STS-50, June 25-July 9, 1992, was the first flight of the United States Microgravity Laboratory and the first Extended Duration Orbiter flight. Over a two-week period, the STS-50 flight crew aboard Space Shuttle Columbia conducted a wide variety of experiments relating to materials processing and fluid physics in a microgravity environment. This was the longest Shuttle flight on record, allowing him to log over 331 hours in space.

STS-61, December 2-13, 1993, was the Hubble Space Telescope (HST) servicing and repair mission. During the 11-day flight, the HST was captured and restored to full capacity through a record five space walks by four astronauts. After having traveled 4,433,772 miles in 163 orbits of the Earth, the Space Shuttle Endeavour and her crew returned to a night landing on the runway at the Kennedy Space Center in Florida.

STS-73, Oct. 20 to Nov. 5, 1995, was the second flight of the United States Microgravity Laboratory. The mission focused on materials science, biotechnology, combustion science, the physics of fluids, and numerous scientific experiments housed in the pressurized Spacelab module. In completing his third space flight, Bowersox and his crew orbited the Earth 256 times, traveled over 6 million miles, and logged a total of 15 days, 21 hours, 52 minutes and 21 seconds in aboard Space Shuttle Columbia.

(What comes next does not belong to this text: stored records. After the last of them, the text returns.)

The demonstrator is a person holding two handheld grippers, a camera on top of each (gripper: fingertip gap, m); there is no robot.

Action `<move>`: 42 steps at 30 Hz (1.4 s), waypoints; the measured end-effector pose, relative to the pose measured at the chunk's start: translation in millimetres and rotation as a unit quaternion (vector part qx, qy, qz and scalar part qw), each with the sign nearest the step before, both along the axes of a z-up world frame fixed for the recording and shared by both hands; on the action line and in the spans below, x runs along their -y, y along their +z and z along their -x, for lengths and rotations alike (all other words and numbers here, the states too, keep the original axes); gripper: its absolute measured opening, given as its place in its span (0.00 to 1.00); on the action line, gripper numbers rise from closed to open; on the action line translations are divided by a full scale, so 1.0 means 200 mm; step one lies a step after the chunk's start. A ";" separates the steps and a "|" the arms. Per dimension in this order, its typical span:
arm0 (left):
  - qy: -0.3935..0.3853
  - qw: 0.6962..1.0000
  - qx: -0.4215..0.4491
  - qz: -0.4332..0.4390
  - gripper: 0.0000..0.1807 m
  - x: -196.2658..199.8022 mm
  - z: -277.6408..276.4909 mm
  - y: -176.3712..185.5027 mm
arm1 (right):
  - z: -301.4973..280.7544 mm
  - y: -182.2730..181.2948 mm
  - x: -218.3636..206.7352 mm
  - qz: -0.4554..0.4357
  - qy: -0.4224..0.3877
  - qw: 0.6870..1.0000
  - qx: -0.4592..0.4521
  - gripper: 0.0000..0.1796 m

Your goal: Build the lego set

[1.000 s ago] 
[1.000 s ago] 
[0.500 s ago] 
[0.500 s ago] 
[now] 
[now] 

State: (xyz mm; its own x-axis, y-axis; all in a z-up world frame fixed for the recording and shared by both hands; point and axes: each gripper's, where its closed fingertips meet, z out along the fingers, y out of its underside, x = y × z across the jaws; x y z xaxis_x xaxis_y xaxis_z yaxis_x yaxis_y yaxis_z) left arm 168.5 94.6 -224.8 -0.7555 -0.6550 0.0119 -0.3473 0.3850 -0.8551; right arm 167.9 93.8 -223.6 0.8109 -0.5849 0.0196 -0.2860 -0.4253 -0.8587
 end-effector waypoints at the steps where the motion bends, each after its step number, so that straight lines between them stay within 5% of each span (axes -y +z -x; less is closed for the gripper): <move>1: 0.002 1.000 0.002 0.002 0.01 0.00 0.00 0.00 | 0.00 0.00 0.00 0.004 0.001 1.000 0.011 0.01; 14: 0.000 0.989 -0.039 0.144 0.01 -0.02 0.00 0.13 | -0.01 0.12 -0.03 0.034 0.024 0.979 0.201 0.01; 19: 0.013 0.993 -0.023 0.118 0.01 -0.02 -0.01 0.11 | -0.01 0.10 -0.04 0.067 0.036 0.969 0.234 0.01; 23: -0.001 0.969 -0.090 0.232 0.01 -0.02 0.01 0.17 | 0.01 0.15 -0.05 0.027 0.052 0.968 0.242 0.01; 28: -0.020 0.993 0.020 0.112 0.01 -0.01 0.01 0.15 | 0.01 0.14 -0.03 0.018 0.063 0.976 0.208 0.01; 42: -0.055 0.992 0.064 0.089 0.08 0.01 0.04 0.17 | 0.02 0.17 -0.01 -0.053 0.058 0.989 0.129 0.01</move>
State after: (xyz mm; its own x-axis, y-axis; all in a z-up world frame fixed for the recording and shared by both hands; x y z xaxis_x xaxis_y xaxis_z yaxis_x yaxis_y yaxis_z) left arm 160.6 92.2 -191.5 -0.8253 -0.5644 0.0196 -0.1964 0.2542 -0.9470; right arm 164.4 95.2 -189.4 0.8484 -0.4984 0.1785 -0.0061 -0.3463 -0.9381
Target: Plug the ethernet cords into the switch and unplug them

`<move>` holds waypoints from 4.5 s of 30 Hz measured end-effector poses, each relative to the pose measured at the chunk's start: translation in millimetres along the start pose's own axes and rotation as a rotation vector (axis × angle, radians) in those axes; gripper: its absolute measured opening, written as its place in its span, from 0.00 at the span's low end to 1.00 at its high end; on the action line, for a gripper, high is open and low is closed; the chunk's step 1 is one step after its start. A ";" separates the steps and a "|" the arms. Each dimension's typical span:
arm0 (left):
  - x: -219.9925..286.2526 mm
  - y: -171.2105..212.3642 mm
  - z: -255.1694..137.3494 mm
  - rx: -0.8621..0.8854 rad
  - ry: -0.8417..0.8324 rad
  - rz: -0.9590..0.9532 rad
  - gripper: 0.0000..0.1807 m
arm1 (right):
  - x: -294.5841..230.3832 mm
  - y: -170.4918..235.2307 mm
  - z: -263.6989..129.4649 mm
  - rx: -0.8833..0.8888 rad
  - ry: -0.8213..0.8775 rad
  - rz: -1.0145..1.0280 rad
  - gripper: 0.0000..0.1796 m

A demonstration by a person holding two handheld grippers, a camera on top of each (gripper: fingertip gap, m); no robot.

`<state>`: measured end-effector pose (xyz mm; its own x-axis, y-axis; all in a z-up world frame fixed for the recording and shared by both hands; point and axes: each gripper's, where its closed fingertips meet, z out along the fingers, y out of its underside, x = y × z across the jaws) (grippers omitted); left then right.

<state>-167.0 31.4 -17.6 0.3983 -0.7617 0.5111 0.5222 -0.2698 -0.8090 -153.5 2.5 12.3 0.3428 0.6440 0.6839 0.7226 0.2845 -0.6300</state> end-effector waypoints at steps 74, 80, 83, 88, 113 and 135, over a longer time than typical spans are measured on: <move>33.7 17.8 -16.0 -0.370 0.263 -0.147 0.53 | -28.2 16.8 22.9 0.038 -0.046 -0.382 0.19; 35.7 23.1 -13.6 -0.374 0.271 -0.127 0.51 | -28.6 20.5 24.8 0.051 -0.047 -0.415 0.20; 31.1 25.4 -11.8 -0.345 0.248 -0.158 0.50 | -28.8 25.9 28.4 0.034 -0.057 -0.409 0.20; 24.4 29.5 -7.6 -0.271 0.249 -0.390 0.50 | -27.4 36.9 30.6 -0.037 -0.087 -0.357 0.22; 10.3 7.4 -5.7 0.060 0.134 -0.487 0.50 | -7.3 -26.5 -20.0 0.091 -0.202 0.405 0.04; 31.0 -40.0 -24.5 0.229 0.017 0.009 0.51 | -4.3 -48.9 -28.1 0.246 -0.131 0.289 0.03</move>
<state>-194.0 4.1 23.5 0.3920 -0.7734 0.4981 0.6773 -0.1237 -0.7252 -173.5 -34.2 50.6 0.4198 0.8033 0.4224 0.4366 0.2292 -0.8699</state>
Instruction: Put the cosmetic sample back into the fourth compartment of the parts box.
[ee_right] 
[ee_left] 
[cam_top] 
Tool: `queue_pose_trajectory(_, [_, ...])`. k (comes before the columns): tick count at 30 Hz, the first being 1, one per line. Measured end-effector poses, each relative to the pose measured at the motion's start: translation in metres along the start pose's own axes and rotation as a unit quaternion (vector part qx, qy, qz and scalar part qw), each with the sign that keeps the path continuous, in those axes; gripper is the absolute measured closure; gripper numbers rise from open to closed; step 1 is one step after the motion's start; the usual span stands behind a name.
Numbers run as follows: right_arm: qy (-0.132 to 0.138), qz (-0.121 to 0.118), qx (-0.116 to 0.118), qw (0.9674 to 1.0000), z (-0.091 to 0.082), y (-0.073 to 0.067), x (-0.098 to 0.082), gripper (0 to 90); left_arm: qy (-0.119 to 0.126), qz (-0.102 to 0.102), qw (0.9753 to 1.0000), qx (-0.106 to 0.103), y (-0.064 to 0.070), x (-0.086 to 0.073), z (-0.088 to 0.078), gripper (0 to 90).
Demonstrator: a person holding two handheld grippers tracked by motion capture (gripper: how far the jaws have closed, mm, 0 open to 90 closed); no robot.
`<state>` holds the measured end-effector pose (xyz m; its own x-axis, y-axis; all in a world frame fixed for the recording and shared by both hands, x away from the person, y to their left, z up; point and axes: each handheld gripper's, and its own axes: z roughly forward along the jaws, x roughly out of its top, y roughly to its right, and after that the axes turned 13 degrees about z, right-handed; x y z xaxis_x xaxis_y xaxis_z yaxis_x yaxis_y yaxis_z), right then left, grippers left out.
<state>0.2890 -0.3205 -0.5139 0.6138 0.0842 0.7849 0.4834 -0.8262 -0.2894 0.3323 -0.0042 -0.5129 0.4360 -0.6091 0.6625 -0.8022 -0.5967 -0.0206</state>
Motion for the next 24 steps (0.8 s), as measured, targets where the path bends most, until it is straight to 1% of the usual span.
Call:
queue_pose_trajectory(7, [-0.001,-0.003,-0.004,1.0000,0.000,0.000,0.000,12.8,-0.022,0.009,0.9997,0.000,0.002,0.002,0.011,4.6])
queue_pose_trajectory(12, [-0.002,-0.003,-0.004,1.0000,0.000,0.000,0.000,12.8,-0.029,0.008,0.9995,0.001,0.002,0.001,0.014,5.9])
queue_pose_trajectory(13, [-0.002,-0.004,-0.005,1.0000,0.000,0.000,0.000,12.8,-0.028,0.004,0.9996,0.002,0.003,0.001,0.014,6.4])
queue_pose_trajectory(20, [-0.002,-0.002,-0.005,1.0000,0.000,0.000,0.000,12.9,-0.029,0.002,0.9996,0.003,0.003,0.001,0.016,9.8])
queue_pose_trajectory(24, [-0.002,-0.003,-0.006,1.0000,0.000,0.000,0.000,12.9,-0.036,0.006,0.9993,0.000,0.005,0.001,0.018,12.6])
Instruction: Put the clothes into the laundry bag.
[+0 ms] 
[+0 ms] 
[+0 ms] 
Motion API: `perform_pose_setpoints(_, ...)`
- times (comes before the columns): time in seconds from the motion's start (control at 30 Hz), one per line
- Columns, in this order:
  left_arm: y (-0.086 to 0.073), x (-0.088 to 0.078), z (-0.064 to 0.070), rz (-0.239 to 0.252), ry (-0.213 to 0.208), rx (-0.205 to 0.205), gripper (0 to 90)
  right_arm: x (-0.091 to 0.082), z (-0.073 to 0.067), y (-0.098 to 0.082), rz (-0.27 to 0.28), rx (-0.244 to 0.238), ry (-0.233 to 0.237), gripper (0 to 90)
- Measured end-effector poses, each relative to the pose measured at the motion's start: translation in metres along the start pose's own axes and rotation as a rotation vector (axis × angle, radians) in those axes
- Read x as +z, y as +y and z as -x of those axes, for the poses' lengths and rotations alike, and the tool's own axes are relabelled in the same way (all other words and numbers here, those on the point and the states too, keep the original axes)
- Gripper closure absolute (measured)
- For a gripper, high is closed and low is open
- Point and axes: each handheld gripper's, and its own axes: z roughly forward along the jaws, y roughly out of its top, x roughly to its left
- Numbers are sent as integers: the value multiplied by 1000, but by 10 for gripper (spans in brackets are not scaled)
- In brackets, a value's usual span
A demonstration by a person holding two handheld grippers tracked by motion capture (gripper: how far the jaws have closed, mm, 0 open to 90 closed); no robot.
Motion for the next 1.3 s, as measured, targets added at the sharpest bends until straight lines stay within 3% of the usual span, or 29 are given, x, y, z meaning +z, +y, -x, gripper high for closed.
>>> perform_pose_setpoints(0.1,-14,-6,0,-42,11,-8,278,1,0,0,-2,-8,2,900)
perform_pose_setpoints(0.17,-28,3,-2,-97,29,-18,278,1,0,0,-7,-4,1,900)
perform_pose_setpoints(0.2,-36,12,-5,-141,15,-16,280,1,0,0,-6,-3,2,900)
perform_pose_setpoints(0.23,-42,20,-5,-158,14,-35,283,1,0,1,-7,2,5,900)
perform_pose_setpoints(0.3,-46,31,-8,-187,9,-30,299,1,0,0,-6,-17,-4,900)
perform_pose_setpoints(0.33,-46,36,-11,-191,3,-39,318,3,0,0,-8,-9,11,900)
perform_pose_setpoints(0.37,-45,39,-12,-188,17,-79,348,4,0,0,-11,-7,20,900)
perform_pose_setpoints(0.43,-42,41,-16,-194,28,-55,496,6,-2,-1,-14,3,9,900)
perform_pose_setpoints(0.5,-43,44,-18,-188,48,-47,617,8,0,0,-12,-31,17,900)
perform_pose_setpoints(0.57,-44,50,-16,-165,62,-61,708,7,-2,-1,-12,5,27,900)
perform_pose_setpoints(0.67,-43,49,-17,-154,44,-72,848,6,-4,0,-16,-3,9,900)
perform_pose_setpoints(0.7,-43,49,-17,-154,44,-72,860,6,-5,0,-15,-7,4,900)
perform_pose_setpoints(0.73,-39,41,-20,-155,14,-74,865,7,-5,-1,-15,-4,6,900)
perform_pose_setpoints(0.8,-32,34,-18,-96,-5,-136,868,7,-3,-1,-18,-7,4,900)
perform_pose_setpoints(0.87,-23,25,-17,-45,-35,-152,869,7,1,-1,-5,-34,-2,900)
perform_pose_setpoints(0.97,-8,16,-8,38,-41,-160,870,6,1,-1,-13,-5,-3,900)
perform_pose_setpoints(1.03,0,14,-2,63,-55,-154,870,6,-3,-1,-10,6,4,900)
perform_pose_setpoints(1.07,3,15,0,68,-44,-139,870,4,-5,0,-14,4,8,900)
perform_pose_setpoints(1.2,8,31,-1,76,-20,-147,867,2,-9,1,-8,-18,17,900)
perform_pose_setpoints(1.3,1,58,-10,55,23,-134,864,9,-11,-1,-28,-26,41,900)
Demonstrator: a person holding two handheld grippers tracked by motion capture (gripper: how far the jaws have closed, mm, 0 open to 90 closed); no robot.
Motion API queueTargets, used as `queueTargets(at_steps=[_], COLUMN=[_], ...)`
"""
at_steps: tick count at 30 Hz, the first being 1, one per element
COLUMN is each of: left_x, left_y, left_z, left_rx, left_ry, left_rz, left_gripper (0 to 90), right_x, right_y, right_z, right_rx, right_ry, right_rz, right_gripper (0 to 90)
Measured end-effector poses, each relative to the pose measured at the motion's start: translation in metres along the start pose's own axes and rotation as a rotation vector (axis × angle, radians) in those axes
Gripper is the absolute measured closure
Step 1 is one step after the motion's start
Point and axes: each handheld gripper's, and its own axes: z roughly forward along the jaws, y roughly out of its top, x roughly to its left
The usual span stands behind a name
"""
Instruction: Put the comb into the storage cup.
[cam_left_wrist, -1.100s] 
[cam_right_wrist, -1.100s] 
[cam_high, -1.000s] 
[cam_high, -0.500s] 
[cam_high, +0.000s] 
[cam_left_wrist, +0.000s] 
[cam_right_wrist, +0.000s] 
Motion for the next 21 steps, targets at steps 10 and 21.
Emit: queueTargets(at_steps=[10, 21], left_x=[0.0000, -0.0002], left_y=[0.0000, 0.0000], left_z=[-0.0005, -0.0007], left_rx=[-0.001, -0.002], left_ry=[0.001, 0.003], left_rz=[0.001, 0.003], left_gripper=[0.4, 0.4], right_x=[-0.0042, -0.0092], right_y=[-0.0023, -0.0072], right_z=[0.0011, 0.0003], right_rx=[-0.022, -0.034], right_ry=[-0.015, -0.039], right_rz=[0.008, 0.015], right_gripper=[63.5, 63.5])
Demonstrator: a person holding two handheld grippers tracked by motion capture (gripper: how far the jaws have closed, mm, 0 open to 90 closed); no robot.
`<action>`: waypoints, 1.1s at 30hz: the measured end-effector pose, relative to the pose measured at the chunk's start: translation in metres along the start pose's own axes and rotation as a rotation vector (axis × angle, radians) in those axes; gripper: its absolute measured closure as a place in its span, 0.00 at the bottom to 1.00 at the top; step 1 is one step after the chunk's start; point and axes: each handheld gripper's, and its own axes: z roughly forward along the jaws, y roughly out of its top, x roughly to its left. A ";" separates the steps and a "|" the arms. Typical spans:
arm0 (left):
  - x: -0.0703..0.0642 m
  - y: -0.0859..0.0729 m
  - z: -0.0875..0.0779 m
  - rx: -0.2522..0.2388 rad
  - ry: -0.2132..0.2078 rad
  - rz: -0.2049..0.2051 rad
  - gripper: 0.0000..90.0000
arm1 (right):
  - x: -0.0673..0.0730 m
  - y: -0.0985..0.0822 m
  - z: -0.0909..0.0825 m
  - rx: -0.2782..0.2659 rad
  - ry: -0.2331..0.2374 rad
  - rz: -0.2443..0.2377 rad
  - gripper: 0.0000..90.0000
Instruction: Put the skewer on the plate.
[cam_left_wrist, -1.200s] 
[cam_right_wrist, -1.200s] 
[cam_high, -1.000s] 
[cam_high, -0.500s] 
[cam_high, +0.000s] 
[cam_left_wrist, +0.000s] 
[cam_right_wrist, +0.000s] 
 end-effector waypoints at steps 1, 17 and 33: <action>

STS-82, Feb. 11-21, 1997, was the second Hubble Space Telescope (HST) maintenance mission. During the flight, the crew retrieved and secured the HST in Discovery's payload bay. In five space walks, two teams installed two new spectrometers and eight replacement instruments, as well as replacing insulation patches over three compartments containing key data processing, electronics and scientific instrument telemetry packages. Following completion of upgrades and repairs, HST was boosted to a higher orbit and redeployed. Mission duration was 9 days, 23 hours, 37 minutes, traveling 3.8 million miles in 149 Earth orbits.